**EXERCISE INSTRUCTIONS**
The expected answer is the set of lines in the data below between the line holding "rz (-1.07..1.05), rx" and the line holding "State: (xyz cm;", inclusive, written out exactly.

Items from a data source:
»»

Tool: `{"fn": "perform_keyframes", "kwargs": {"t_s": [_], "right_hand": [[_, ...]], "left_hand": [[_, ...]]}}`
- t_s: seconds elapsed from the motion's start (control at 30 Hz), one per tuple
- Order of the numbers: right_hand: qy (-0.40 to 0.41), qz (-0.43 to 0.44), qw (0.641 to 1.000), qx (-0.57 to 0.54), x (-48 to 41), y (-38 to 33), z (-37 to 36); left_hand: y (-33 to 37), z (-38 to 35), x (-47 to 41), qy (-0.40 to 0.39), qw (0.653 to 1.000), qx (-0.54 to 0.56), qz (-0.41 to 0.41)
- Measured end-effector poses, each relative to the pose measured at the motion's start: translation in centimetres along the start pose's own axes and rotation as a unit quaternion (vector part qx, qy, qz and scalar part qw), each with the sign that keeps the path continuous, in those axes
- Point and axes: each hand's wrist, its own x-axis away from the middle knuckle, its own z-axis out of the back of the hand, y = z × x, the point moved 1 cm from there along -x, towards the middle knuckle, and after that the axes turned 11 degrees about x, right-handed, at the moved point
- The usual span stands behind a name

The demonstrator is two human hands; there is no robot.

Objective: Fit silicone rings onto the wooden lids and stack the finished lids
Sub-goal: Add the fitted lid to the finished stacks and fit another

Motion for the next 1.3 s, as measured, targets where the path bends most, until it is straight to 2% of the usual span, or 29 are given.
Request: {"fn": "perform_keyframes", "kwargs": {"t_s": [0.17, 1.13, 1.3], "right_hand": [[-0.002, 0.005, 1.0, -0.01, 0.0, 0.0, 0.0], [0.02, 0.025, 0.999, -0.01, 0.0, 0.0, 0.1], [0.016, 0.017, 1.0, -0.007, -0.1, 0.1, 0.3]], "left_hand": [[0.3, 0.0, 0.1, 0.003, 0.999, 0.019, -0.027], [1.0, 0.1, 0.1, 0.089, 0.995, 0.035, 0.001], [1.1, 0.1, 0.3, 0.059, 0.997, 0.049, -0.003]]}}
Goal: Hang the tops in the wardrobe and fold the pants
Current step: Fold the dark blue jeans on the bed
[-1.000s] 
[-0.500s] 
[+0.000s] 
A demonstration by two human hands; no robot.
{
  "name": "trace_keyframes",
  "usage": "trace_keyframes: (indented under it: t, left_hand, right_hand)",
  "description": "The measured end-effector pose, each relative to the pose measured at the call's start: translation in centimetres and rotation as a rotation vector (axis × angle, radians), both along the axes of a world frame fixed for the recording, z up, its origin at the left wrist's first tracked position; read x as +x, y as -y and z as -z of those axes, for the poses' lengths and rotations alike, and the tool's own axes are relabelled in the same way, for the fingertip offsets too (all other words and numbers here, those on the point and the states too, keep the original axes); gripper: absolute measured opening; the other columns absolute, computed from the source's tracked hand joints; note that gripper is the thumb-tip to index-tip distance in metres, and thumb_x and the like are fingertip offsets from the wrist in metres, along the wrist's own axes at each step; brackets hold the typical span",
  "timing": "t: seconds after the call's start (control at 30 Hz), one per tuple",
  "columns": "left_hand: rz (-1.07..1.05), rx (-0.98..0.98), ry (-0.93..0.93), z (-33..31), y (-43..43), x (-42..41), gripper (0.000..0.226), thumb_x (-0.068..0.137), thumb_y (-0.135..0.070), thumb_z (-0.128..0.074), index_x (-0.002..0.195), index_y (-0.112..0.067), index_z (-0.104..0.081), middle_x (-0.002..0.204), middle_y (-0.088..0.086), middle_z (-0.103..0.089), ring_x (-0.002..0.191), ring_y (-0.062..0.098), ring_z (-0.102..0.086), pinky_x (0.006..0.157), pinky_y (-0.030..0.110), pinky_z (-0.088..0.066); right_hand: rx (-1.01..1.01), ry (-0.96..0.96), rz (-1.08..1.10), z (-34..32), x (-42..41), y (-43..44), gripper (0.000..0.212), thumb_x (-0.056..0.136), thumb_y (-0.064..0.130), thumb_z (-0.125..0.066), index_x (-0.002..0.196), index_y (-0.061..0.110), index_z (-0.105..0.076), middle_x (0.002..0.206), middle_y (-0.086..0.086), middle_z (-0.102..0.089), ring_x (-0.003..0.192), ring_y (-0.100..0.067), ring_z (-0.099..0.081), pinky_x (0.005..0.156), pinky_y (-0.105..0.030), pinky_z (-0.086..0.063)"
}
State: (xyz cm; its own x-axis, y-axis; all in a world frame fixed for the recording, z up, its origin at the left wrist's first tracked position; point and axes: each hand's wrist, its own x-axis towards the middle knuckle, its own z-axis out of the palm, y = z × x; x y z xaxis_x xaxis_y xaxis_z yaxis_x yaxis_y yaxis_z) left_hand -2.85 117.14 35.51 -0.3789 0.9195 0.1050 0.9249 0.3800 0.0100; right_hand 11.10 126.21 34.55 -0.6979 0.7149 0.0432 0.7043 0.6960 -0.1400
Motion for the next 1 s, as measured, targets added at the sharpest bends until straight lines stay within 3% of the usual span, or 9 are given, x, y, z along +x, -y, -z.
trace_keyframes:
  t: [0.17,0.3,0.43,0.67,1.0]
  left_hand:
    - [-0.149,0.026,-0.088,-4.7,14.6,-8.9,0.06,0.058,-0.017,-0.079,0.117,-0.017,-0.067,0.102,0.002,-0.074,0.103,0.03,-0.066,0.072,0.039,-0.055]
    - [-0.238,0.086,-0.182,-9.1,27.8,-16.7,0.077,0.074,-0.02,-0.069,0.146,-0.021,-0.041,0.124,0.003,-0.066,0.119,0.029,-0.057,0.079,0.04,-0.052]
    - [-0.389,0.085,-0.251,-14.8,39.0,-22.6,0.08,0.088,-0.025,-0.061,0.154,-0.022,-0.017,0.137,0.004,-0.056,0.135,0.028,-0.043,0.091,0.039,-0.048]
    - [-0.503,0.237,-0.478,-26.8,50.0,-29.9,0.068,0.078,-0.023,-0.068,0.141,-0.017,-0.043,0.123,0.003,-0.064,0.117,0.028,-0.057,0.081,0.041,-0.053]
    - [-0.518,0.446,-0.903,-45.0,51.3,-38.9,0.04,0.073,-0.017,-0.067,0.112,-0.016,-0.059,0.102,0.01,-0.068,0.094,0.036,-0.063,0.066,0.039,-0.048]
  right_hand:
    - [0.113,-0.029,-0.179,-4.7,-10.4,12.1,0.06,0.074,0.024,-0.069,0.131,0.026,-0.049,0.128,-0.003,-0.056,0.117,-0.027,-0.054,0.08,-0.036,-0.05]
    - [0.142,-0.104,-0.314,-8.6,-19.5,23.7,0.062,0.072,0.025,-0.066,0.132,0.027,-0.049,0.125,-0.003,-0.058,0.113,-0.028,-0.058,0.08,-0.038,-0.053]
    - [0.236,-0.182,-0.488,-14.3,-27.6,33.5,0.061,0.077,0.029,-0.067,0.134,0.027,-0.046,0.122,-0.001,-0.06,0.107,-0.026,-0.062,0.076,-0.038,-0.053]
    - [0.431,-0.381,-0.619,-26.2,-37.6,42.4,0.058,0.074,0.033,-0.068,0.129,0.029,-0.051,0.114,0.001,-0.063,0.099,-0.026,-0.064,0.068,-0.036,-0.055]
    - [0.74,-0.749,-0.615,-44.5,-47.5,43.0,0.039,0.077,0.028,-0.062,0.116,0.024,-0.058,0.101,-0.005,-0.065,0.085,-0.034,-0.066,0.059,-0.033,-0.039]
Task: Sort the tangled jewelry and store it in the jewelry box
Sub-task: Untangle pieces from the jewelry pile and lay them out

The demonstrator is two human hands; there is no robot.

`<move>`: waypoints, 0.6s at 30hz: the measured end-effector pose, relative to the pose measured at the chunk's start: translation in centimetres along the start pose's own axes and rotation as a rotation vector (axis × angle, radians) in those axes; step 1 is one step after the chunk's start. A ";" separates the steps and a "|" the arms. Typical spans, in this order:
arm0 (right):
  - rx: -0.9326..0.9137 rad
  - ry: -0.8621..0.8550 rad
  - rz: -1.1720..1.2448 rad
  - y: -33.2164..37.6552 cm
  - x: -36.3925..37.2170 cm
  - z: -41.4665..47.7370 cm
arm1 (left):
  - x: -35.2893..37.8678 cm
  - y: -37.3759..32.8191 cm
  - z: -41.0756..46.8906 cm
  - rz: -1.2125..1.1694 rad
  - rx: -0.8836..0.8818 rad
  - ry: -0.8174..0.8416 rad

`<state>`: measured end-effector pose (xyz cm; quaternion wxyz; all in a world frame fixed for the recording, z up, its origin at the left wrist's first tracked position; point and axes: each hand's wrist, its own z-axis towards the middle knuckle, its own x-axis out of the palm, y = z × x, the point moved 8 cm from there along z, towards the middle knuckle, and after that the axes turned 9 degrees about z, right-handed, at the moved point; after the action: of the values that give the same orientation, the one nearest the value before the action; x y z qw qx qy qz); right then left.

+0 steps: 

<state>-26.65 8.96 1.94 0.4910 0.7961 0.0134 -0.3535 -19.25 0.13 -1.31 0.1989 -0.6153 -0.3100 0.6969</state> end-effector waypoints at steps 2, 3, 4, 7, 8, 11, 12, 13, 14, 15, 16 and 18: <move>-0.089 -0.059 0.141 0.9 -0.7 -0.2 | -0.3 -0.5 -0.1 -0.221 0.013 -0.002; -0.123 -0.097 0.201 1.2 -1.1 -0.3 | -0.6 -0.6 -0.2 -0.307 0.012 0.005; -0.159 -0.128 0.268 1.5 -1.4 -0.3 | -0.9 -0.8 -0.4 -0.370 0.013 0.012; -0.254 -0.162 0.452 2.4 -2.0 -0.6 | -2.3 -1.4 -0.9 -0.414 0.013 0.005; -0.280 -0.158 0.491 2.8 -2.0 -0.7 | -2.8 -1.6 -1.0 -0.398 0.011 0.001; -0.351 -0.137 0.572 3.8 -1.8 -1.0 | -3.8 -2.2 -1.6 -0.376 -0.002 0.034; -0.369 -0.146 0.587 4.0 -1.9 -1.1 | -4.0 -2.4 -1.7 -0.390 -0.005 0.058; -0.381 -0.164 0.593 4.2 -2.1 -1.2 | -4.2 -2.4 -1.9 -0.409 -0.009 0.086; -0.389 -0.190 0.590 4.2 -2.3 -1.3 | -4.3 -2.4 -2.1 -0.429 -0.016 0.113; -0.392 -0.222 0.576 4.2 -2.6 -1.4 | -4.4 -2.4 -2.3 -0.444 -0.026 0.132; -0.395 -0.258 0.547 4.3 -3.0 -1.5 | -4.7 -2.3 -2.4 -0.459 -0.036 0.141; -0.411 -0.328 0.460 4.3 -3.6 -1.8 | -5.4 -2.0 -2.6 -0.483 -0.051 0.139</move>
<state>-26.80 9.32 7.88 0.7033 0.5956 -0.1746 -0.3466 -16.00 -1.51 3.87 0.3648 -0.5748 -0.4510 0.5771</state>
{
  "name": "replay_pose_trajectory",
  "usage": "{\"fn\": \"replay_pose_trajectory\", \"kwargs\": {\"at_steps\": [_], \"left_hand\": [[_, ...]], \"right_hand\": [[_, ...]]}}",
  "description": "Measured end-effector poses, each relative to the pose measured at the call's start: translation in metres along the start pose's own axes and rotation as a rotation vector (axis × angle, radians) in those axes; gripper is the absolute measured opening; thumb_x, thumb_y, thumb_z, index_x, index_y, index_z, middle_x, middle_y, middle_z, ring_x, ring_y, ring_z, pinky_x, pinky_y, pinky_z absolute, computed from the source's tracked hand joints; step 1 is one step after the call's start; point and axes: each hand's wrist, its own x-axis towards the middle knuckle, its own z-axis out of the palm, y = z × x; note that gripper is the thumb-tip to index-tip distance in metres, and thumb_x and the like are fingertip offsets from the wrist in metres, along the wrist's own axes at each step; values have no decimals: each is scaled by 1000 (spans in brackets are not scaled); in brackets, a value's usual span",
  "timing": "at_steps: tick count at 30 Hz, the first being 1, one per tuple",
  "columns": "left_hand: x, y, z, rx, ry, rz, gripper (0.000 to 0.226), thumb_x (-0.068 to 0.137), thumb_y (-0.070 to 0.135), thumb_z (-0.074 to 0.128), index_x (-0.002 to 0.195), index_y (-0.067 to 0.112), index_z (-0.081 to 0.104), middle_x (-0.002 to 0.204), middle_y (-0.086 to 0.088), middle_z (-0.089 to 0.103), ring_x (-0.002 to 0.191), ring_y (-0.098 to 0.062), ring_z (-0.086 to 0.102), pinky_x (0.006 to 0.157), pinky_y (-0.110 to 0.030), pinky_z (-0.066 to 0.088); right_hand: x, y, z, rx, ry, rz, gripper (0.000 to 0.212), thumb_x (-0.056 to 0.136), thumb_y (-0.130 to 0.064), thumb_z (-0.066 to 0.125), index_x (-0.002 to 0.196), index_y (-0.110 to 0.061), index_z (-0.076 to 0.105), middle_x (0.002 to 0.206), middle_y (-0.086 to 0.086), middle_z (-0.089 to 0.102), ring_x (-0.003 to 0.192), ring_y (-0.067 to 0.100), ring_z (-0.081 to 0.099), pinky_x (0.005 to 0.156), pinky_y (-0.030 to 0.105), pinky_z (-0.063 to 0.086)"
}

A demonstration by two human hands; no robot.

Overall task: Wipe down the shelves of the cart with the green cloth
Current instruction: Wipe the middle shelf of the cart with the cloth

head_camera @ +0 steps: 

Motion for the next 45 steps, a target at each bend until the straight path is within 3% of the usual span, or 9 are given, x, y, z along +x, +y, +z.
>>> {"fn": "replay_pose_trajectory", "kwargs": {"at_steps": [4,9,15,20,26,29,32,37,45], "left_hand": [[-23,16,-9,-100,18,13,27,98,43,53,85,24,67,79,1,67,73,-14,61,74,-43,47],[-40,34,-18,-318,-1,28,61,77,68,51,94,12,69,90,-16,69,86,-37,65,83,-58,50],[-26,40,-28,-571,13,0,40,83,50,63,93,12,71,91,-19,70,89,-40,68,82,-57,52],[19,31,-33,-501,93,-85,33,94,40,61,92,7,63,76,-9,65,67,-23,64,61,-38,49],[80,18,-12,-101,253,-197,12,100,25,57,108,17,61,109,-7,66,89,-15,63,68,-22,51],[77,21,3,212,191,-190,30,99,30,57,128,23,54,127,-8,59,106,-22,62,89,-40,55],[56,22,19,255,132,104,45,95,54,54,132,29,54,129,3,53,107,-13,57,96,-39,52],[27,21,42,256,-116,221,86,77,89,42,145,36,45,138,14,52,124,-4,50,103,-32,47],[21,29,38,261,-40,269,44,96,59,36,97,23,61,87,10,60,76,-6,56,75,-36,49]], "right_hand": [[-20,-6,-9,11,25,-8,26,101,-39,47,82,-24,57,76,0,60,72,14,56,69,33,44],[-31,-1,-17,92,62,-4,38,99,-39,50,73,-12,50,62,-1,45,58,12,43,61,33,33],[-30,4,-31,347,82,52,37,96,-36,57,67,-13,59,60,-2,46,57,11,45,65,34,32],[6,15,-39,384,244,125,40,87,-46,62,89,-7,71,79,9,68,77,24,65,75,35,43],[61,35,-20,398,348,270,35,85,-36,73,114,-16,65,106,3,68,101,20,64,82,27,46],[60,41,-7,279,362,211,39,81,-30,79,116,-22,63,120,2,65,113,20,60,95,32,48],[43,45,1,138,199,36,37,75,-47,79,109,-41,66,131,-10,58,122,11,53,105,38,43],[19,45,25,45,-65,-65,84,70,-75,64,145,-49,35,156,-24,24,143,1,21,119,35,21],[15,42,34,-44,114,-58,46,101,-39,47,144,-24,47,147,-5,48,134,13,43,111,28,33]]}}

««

**SOLVED EXERCISE**
  "columns": "left_hand: rz (-1.07..1.05), rx (-0.98..0.98), ry (-0.93..0.93), z (-33..31), y (-43..43), x (-42..41), gripper (0.000..0.226), thumb_x (-0.068..0.137), thumb_y (-0.135..0.070), thumb_z (-0.128..0.074), index_x (-0.002..0.195), index_y (-0.112..0.067), index_z (-0.104..0.081), middle_x (-0.002..0.204), middle_y (-0.088..0.086), middle_z (-0.103..0.089), ring_x (-0.002..0.191), ring_y (-0.062..0.098), ring_z (-0.102..0.086), pinky_x (0.006..0.157), pinky_y (-0.030..0.110), pinky_z (-0.088..0.066); right_hand: rx (-1.01..1.01), ry (-0.96..0.96), rz (-1.08..1.10), z (-34..32), x (-42..41), y (-43..44), gripper (0.000..0.212), thumb_x (-0.056..0.136), thumb_y (-0.064..0.130), thumb_z (-0.125..0.066), index_x (-0.002..0.196), index_y (-0.061..0.110), index_z (-0.105..0.076), middle_x (0.002..0.206), middle_y (-0.086..0.086), middle_z (-0.102..0.089), ring_x (-0.003..0.192), ring_y (-0.100..0.067), ring_z (-0.099..0.081), pinky_x (0.005..0.156), pinky_y (-0.105..0.030), pinky_z (-0.086..0.063)"
}
State: (xyz cm; its own x-axis, y-axis; all in a world frame fixed for the recording, z up, its origin at the left wrist's first tracked position; point and axes: each hand's wrist, its own x-axis towards the middle knuckle, its own z-axis out of the palm, y = z × x; x y z xaxis_x xaxis_y xaxis_z yaxis_x yaxis_y yaxis_z) left_hand -2.85 117.14 35.51 -0.3789 0.9195 0.1050 0.9249 0.3800 0.0100; right_hand 11.10 126.21 34.55 -0.6979 0.7149 0.0432 0.7043 0.6960 -0.1400

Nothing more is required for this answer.